» ASSIGNED TASK
Transcribe the data in full, keeping each line exactly as it appears.

» DATA
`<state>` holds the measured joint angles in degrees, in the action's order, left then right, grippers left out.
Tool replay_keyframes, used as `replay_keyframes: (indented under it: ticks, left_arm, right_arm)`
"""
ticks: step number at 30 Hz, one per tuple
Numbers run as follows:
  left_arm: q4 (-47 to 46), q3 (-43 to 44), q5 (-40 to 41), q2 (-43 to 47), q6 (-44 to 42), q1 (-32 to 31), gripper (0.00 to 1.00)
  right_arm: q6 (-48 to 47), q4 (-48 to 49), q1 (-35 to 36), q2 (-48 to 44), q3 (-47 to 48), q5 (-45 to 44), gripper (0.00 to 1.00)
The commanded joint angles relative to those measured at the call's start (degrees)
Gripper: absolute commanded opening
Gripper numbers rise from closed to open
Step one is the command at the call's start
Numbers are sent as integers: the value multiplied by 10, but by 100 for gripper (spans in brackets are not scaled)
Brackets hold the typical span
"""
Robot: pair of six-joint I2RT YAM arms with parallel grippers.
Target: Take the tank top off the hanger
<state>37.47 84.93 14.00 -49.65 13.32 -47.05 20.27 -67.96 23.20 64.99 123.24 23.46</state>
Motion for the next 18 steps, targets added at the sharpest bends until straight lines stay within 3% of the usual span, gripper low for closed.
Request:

» EXPECTED ANSWER
`<state>` holds the measured joint angles in degrees, in the action's order, left then right, grippers left out.
Tool replay_keyframes, used as `replay_keyframes: (indented under it: ticks, left_arm, right_arm)`
"""
ticks: step number at 30 Hz, one per tuple
Numbers run as follows:
  left_arm: q4 (-47 to 46), q3 (-43 to 44), q5 (-40 to 41), q2 (-43 to 47), q6 (-44 to 42), q1 (-32 to 31), gripper (0.00 to 1.00)
  right_arm: q6 (-48 to 47), q4 (-48 to 49), q1 (-35 to 36), q2 (-48 to 44), q3 (-47 to 48), q5 (-45 to 44), gripper (0.00 to 1.00)
The commanded joint angles relative to those measured at the call's start (degrees)
Gripper: absolute commanded opening
Gripper numbers rise from closed to open
Step one is the command at the call's start
Numbers are sent as integers: the value multiplied by 10, but by 100 for gripper (spans in brackets are not scaled)
Brackets hold the typical span
"""
Robot: pair of six-joint I2RT YAM arms with parallel grippers.
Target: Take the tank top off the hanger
<state>37.47 84.93 14.00 -49.65 13.32 -47.05 20.27 -67.96 23.20 64.99 123.24 23.46</state>
Motion for the next 18 steps, targets added at the sharpest bends until straight lines stay within 3% of the usual span, gripper low for closed.
Request:

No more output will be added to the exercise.